The online sports betting mogul started the company in 1995, and between 2002 and 2004 took in around $4 billion in bets, mostly from the US. However, during that time he had run afoul of the Federal Wire Act which forbids interstate or foreign commerce bets using wire communication facilities. It was found that;
“Kaplan’s toll-free telephone lines terminated in Houston or Miami and then were forwarded to Costa Rica by satellite transmitter or fiber-optic cable. Some of Kaplan’s Web servers were located in Miami and were remotely controlled from Costa Rica.”
In 2006, an indictment was issued for Kaplan and eight of his associates, which included charges of racketeering and tax evasion and 9 months later he was arrested and has spent the last 2 years behind bars.
Kaplan claimed that he thought he was acting within the law as his servers were located in Antigua and Costa Rica, but prosecutors said that his customers were deceived into believing the betting transactions they were involved in were legal.
If found guilty he could have faced over 80 years in prison, but has now followed the lead of fellow co conspirator David Carruthers and accepted a plea bargain which includes a reduced sentence minus time off already served for admitting his guilt. Kaplan has already transferred the $43,650,000 he agreed to pay from his Swiss bank account last week.

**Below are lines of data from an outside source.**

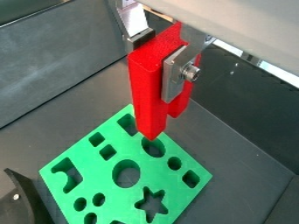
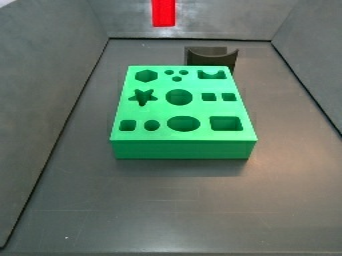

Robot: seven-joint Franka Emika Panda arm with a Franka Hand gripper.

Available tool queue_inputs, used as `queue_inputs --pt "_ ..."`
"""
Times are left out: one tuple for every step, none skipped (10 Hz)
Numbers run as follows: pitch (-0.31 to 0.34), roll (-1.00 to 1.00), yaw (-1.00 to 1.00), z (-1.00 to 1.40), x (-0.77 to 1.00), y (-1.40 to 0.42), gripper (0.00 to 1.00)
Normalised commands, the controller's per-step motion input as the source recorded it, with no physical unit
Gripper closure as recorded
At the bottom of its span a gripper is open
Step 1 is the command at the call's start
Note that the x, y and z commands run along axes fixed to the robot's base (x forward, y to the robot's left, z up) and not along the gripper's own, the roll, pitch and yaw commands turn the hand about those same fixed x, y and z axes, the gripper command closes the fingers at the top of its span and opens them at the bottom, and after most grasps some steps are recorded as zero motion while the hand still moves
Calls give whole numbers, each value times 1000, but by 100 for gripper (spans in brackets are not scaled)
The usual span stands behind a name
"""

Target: Insert the double-square object.

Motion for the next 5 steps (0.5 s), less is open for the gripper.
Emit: queue_inputs --pt "0 -7 0 0 0 26 100" --pt "0 0 -74 0 -83 0 100" --pt "-37 0 -229 -34 -343 31 100" --pt "-21 0 -451 -97 -103 0 100" --pt "-11 17 -977 -146 97 46 100"
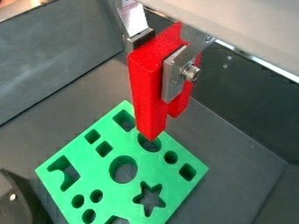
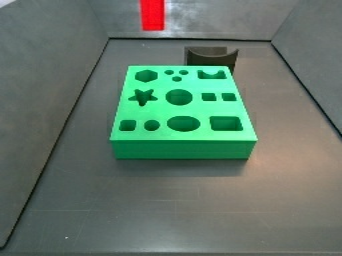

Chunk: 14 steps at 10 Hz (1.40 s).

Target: Insert the double-square object.

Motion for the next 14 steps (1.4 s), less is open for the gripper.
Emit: queue_inputs --pt "-13 13 -986 -149 100 49 100" --pt "-4 0 -937 -189 194 103 100" --pt "-3 -27 -737 -209 494 251 100" --pt "0 -39 -357 -397 960 360 100" --pt "0 -29 -317 -426 1000 357 100" --pt "0 -17 -314 -429 1000 363 100" --pt "0 -11 -303 -434 1000 366 100" --pt "0 -7 -297 -434 1000 366 100" --pt "0 -4 -294 -434 1000 363 100" --pt "0 -39 -437 -349 863 340 100" --pt "0 -87 -617 -217 629 260 100" --pt "0 -94 -649 -191 589 234 100" --pt "0 -64 -683 -254 563 234 100" --pt "0 -64 -689 -257 560 237 100"
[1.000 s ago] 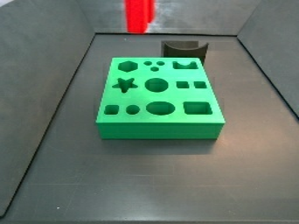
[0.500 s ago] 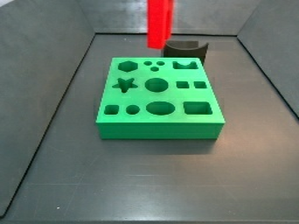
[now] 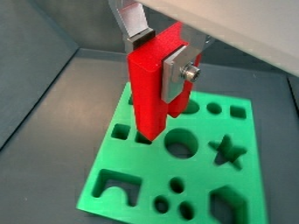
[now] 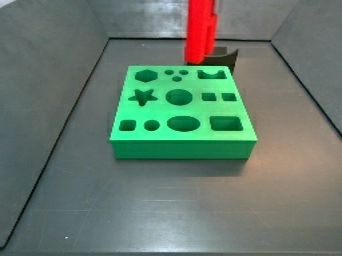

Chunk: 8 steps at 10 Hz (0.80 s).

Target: Insert the double-square object.

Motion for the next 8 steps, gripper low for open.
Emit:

David Carruthers was the CEO of BetOnSports and was responsible for helping to float the company on the London stock Exchange which netted its owners over $100 million. He was arrested in 2006 and this April agreed to testify against Kaplan and plead guilty to racketeering charges in return for a reduced prison sentence of no more than 33 months.
The Department of Justice said Kaplan and Carruthers set up BetOnSports ‘through a pattern of racketeering acts’ and that ‘They failed to disclose known material facts, namely that the US government and most state governments viewed such operations as illegal, and that they did not have a license to operate legally anywhere in the United States,’
John Gillies, an FBI agent involved in the case said: “Today’s guilty plea should have a lasting effect because Kaplan was not only the founder of BetOnSports, he was also one of the pioneers of illegal online gambling.”
In the USA internet gambling is banned and the government has continued to pursue relentlessly offshore sites targetting US citizens, and banks or credit companies processing online gambling payments.